Relation of arterial stiffness to diastolic dysfunction in hypertensive heart disease Academic Article uri icon


  • OBJECTIVES: To examine the relation of arterial compliance to diastolic dysfunction in hypertensive patients with suspected diastolic heart failure (HF). PATIENTS: 70 medically treated hypertensive patients with exertional dyspnoea (40 women, mean (SD) age 58 (8) years) and 15 normotensive controls. MAIN OUTCOME MEASURES: Mitral annular early diastolic velocity with tissue Doppler imaging and flow propagation velocity were used as linear measures of diastolic function. Arterial compliance was determined by the pulse pressure method. RESULTS: According to conventional Doppler echocardiography of transmitral and pulmonary venous flow, diastolic function was classified as normal in 33 patients and abnormal in 37 patients. Of those with diastolic dysfunction, 28 had mild (impaired relaxation) and nine had advanced (pseudonormal filling) dysfunction. Arterial compliance was highest in controls (mean (SD) 1.32 (0.58) ml/mm Hg) and became progressively lower in patients with hypertension and normal function (1.04 (0.37) ml/mm Hg), impaired relaxation (0.89 (0.42) ml/mm Hg), and pseudonormal filling (0.80 (0.45) ml/mm Hg, p = 0.011). In patients with diastolic dysfunction, arterial compliance was inversely related to age (p = 0.02), blood pressure (p < 0.001), and estimated filling pressures (p < 0.01) and directly related to diastolic function (p < 0.01).
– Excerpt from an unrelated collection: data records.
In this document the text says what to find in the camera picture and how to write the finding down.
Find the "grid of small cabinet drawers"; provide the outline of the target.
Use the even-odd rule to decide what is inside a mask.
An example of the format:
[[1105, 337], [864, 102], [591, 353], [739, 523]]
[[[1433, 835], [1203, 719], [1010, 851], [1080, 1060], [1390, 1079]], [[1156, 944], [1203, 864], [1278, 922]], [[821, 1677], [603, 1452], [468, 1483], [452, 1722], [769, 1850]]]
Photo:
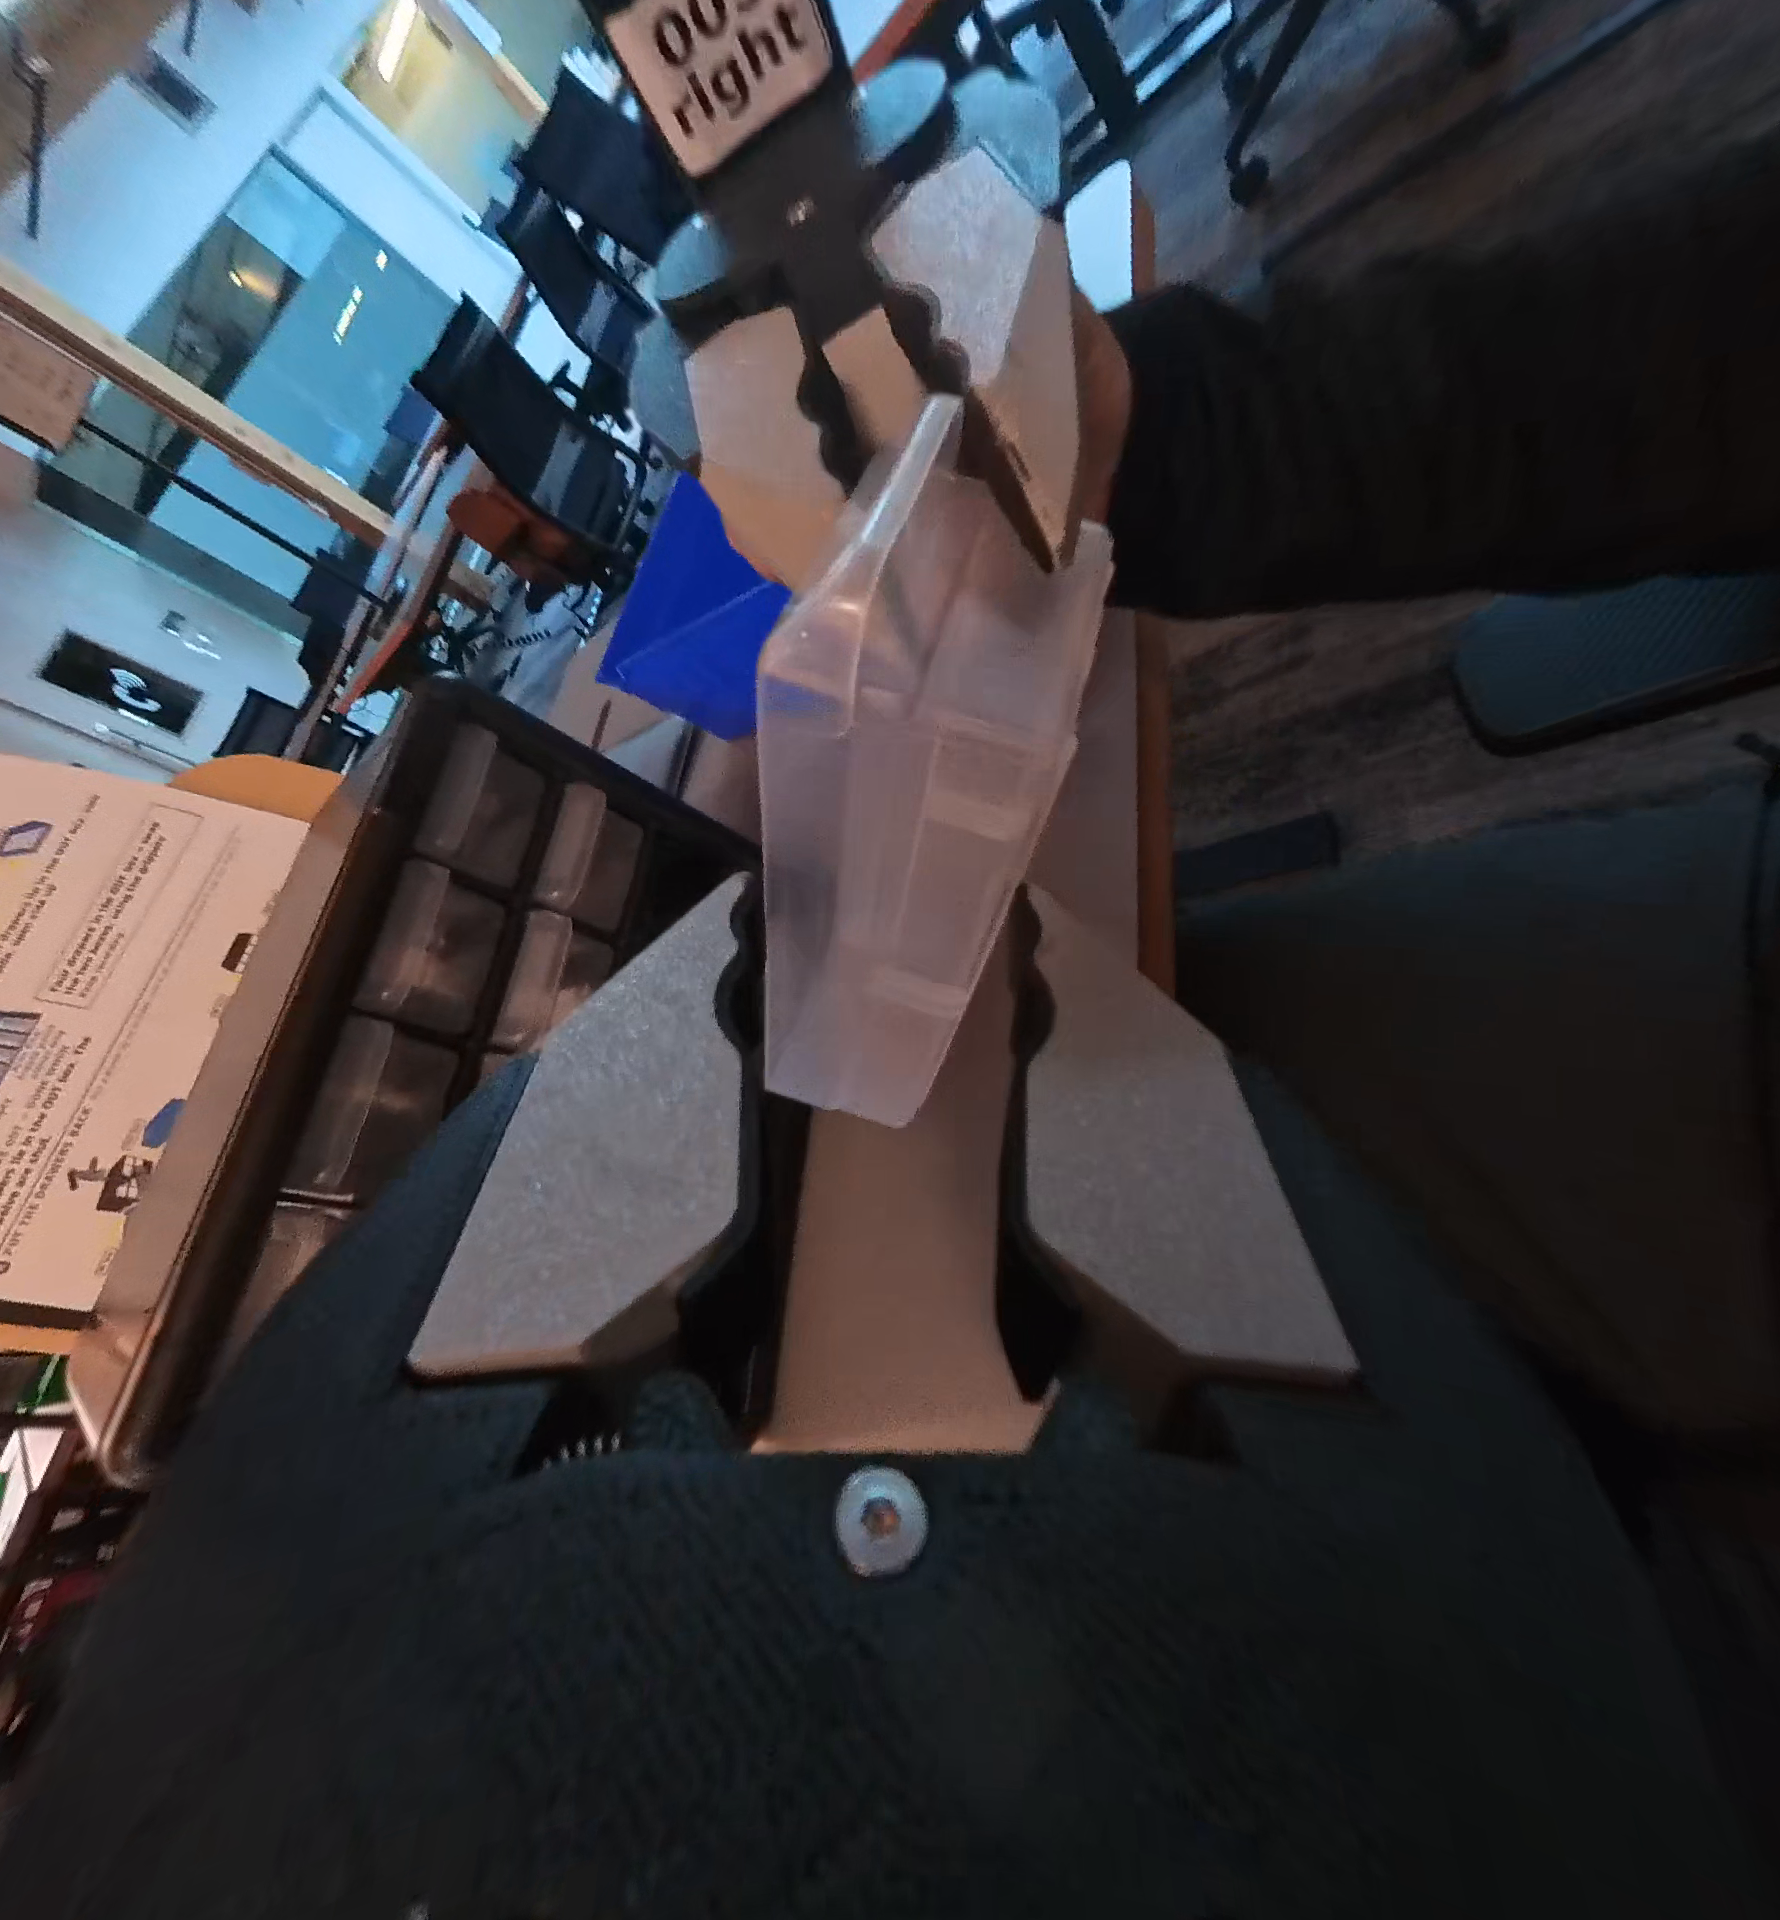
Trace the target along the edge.
[[621, 971], [653, 831], [462, 724], [413, 814], [282, 1197], [375, 1199], [446, 1115]]

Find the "black wall sign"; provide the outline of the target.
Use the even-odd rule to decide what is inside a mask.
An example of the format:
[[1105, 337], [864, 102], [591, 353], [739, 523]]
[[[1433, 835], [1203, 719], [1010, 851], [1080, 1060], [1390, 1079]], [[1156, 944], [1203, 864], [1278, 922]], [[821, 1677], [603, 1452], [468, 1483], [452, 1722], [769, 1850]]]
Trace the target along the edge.
[[157, 665], [63, 630], [40, 664], [49, 687], [116, 712], [124, 721], [182, 739], [204, 701], [200, 689]]

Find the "office chair base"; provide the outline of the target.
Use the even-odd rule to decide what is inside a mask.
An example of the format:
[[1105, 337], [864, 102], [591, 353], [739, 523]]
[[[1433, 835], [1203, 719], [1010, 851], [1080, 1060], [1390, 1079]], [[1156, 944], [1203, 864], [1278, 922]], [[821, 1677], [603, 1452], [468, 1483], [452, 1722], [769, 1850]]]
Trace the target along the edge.
[[1270, 191], [1270, 155], [1258, 146], [1292, 109], [1335, 112], [1354, 128], [1370, 109], [1413, 109], [1467, 77], [1486, 73], [1515, 48], [1515, 3], [1235, 3], [1220, 39], [1217, 78], [1229, 109], [1222, 169], [1238, 209]]

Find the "black folding chair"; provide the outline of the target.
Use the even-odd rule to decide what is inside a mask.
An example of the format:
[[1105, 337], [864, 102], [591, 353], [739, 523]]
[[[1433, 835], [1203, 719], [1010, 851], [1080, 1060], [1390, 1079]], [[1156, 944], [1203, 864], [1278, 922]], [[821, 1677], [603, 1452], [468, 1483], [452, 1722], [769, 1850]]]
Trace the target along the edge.
[[462, 300], [413, 387], [486, 473], [446, 508], [464, 539], [527, 582], [561, 589], [609, 585], [634, 567], [646, 457], [580, 416], [493, 314]]
[[657, 264], [694, 203], [659, 137], [569, 69], [516, 157], [498, 235], [580, 351], [621, 380], [655, 314], [634, 269]]

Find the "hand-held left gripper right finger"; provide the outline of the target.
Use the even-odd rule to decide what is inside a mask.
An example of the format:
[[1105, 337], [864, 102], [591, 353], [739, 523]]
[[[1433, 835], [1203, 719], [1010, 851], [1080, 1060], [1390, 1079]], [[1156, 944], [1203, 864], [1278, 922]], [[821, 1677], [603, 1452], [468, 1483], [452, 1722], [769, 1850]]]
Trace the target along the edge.
[[999, 1336], [1019, 1388], [1347, 1388], [1358, 1354], [1229, 1053], [1046, 889], [1014, 912]]

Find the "printed instruction sheet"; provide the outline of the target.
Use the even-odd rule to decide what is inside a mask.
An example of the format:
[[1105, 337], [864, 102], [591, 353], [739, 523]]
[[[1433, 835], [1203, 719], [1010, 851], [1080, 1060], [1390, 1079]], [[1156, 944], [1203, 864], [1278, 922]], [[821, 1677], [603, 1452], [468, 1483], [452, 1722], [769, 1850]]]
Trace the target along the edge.
[[304, 842], [291, 817], [0, 755], [0, 1327], [88, 1327]]

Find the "black drawer cabinet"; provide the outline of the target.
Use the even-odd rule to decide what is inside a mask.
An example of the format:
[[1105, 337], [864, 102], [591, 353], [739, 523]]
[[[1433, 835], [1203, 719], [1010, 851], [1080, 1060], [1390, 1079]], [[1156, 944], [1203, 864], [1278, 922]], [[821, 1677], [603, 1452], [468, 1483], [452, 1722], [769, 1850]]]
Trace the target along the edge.
[[621, 971], [730, 876], [760, 869], [753, 833], [493, 696], [461, 680], [407, 696], [307, 828], [218, 1044], [131, 1215], [93, 1327], [70, 1358], [68, 1386], [88, 1454], [118, 1486], [138, 1490], [157, 1476], [270, 1306], [375, 1204], [302, 1204], [279, 1188], [375, 910], [462, 724], [487, 726], [553, 774], [596, 781], [648, 824], [653, 851]]

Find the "blue plastic bin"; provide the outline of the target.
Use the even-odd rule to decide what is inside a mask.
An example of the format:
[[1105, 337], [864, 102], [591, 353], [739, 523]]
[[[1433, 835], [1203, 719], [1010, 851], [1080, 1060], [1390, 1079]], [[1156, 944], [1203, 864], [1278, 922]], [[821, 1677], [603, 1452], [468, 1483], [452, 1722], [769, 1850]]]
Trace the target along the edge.
[[723, 739], [759, 730], [759, 662], [791, 589], [730, 541], [701, 482], [673, 480], [596, 683]]

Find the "clear plastic drawer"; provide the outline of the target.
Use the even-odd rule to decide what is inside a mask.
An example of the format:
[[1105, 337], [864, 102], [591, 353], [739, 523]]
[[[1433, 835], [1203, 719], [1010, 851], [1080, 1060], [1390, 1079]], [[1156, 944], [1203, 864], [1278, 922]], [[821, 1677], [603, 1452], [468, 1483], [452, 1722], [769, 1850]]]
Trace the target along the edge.
[[1076, 751], [1108, 530], [1040, 567], [935, 396], [759, 658], [766, 1085], [908, 1126]]

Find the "person's right forearm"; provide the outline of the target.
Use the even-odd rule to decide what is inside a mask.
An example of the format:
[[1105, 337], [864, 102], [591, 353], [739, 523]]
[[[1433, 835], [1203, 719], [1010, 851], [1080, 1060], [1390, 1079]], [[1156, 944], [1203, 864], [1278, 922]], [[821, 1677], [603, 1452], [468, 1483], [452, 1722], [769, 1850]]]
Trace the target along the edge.
[[1780, 127], [1547, 234], [1105, 319], [1133, 610], [1780, 567]]

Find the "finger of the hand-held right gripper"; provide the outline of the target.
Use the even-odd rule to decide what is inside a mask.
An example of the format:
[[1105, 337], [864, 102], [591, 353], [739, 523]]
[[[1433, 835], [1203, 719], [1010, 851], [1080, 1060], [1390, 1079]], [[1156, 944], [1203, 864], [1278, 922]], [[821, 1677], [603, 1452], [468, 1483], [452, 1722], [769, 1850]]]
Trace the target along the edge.
[[857, 319], [830, 343], [833, 426], [803, 396], [816, 360], [796, 319], [741, 319], [687, 362], [705, 489], [730, 541], [787, 589], [817, 578], [855, 489], [828, 450], [869, 462], [898, 450], [926, 407], [889, 319]]
[[989, 148], [965, 148], [892, 200], [864, 255], [921, 307], [930, 380], [965, 401], [971, 462], [1026, 553], [1067, 567], [1097, 516], [1101, 410], [1065, 225]]

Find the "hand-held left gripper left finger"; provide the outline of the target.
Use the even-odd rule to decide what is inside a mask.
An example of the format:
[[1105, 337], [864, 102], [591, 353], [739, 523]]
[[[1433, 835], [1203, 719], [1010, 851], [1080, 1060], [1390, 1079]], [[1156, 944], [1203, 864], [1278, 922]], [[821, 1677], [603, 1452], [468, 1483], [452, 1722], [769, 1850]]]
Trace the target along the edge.
[[760, 935], [759, 876], [730, 876], [537, 1047], [414, 1376], [619, 1376], [680, 1345], [759, 1204]]

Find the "person's right hand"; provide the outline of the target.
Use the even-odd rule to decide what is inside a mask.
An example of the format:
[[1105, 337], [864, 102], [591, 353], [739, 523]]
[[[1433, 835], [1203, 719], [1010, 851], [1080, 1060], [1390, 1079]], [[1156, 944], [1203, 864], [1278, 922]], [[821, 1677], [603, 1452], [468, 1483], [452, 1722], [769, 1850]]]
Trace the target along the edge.
[[1072, 351], [1078, 401], [1074, 516], [1108, 526], [1133, 426], [1135, 384], [1124, 350], [1090, 300], [1072, 293]]
After adjustment for age, sex, body size, blood pressure, and ventricular hypertrophy, arterial compliance was independently predictive of diastolic dysfunction. CONCLUSIONS: In hypertensive patients with exertional dyspnoea, progressively abnormal diastolic function is associated with reduced arterial compliance. Arterial compliance is an independent predictor of diastolic dysfunction in patients with hypertensive heart disease and should be considered a potential target for intervention in diastolic HF.